INFORMATION GIVEN:
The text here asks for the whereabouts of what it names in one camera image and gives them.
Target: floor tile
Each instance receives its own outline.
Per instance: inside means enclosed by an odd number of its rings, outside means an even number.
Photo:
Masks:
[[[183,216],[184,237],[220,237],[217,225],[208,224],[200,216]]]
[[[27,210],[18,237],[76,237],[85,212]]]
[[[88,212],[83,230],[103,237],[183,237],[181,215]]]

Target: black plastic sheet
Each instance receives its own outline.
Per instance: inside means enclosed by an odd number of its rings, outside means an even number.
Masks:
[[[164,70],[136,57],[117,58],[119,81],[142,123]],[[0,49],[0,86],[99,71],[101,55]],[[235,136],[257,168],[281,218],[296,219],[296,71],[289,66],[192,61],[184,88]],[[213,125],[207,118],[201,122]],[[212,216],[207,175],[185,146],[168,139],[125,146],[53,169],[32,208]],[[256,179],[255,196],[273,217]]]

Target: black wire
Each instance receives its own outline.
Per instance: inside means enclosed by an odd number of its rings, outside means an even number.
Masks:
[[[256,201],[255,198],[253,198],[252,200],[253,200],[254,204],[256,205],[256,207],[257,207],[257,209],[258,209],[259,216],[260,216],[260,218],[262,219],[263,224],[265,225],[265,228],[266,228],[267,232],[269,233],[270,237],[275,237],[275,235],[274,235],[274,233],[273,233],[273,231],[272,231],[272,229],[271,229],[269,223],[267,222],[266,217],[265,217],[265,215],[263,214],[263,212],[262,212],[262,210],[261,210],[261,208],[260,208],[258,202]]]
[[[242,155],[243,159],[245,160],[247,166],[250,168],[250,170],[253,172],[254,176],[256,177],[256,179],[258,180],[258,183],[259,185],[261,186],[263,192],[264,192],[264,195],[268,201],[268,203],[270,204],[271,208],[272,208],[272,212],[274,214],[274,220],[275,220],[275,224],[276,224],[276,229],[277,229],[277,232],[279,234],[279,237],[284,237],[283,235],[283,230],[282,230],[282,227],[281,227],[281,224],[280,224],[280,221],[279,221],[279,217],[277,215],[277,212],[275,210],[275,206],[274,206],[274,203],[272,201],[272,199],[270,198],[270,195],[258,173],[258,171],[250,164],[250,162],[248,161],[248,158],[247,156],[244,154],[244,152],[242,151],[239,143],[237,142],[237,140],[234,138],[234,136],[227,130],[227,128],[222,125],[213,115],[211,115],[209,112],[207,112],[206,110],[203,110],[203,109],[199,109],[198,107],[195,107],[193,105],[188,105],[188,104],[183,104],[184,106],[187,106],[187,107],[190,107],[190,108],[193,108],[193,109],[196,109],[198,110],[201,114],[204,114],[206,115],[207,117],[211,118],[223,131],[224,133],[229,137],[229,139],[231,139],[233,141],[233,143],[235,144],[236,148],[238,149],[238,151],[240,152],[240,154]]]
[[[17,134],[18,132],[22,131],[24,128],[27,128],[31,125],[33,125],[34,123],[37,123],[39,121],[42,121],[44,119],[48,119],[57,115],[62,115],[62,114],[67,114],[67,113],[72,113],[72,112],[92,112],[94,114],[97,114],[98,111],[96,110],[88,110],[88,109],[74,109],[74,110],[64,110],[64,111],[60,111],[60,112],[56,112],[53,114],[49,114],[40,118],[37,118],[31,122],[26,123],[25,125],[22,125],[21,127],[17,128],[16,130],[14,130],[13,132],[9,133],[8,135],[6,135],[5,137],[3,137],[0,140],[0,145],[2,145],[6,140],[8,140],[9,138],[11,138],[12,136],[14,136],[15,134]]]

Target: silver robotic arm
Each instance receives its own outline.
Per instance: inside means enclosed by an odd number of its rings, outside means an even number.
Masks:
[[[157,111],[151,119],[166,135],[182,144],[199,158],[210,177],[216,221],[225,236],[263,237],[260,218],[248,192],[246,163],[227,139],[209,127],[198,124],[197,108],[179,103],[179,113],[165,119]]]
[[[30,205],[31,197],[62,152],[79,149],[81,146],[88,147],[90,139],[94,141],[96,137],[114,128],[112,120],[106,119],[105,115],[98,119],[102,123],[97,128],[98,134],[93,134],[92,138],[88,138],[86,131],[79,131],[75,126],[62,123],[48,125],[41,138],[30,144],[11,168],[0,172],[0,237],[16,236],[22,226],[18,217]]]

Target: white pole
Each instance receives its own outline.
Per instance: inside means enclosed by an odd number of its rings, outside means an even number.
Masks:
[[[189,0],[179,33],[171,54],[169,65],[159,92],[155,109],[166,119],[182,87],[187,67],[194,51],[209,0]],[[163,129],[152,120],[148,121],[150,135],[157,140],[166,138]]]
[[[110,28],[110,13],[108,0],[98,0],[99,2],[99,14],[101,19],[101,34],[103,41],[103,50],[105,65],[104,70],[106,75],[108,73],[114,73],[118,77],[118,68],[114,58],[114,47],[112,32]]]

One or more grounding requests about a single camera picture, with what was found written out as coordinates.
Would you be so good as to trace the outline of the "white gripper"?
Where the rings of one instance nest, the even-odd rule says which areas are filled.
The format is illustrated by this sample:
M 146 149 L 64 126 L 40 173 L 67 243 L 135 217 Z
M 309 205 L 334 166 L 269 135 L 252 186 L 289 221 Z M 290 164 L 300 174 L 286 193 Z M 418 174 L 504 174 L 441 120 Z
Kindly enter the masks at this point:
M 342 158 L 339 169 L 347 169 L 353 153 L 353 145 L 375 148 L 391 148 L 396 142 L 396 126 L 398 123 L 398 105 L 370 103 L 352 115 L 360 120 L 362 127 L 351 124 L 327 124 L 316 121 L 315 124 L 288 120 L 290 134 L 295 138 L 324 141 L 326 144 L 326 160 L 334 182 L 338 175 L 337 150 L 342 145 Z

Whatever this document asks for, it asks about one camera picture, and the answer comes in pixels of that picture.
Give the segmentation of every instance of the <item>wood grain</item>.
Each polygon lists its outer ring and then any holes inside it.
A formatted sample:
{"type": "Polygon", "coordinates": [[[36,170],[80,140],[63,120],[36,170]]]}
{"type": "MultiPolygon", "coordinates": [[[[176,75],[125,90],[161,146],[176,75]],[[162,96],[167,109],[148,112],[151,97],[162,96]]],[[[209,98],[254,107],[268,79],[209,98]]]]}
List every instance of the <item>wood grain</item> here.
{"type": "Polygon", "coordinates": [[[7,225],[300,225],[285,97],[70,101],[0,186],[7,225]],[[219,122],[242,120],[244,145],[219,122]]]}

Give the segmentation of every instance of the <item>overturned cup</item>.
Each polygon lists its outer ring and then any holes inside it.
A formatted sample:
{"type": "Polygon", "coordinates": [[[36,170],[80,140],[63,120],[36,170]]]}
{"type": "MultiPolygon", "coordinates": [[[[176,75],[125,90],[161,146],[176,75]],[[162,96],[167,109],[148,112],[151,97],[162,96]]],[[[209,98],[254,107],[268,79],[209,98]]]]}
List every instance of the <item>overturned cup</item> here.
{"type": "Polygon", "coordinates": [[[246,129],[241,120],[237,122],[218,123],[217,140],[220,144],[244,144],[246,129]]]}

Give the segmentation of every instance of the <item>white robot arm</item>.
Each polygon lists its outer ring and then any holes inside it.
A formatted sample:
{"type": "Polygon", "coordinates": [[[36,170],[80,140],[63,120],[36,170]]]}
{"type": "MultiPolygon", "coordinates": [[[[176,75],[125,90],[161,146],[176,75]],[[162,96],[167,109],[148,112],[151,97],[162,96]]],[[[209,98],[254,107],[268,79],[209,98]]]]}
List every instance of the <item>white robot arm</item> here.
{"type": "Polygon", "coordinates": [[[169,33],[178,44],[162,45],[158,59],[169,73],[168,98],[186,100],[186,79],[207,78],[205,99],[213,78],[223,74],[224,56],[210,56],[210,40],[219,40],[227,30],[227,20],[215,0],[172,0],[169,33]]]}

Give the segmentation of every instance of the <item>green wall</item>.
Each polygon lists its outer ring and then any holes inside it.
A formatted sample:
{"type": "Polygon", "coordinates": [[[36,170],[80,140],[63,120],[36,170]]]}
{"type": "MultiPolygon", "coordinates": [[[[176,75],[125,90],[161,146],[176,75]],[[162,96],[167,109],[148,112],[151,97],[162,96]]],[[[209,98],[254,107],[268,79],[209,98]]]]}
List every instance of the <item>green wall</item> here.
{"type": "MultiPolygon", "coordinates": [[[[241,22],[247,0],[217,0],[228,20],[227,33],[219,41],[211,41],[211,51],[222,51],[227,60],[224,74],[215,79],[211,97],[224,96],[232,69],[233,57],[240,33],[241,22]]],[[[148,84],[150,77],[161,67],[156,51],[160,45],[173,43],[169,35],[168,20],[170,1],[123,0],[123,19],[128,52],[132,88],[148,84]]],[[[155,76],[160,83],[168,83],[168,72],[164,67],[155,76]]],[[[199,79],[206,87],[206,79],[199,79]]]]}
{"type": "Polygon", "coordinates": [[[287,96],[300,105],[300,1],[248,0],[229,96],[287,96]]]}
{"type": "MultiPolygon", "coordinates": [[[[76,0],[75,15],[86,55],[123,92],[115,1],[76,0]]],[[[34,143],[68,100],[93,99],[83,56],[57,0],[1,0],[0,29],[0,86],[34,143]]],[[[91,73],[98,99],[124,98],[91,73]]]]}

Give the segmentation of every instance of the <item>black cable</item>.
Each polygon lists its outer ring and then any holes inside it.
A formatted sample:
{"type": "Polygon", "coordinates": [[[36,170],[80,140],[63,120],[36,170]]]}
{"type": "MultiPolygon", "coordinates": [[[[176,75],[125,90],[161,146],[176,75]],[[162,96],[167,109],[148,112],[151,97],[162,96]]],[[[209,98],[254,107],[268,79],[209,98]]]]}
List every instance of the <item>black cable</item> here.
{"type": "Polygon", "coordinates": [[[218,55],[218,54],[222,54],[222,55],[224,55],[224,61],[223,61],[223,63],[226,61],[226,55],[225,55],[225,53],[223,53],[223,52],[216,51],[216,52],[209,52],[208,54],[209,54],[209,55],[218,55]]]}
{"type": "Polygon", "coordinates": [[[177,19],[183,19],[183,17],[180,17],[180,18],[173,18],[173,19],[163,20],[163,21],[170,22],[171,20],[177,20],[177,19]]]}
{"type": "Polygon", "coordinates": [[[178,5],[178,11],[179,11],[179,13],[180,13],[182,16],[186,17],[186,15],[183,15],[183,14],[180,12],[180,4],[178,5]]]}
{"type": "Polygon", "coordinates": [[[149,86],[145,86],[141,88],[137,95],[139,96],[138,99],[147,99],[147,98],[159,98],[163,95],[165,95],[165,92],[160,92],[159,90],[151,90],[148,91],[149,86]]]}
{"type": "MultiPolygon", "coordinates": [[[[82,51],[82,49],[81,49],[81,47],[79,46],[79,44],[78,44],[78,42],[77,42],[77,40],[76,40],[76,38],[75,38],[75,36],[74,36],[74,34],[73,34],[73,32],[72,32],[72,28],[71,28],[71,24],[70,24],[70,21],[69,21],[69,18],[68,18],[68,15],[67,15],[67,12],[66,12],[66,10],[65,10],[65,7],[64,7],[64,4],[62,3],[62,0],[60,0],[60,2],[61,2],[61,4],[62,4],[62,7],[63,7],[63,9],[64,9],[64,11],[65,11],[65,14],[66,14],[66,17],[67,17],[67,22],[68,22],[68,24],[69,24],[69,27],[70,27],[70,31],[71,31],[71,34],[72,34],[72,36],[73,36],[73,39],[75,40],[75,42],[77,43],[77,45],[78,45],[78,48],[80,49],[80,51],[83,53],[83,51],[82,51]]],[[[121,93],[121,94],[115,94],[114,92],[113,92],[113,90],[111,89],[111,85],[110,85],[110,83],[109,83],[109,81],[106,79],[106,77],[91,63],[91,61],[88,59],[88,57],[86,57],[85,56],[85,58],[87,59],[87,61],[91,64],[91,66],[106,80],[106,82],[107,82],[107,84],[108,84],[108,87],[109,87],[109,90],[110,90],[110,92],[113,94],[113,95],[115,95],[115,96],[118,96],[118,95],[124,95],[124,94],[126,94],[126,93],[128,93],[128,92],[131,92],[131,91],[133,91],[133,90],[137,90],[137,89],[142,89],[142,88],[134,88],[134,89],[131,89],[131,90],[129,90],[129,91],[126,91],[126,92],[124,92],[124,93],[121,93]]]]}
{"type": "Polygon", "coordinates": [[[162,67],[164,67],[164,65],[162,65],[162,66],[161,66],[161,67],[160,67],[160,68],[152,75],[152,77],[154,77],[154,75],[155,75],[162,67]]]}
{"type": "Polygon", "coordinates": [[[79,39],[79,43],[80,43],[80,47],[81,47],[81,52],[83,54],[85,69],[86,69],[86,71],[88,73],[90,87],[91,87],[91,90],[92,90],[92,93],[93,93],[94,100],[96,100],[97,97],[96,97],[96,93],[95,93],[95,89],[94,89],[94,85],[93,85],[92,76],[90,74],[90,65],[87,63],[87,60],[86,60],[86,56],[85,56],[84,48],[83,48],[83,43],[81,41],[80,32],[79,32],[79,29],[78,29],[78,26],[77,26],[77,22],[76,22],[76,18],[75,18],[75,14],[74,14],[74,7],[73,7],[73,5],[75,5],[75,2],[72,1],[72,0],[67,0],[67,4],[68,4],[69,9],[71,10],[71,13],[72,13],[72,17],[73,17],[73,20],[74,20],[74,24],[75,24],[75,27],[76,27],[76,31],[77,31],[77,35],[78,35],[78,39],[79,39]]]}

EXERCISE DIRECTIONS:
Note which lines carry the word "camera" in the material, then copy each of them.

RESPONSE TO THE TASK:
The text here asks for the whereabouts of what it names in one camera image and gives them.
One or more grounding requests about a single camera picture, with what was found written out as coordinates.
Whatever this document asks for, it asks about one camera picture, and the answer comes in pixels of that picture.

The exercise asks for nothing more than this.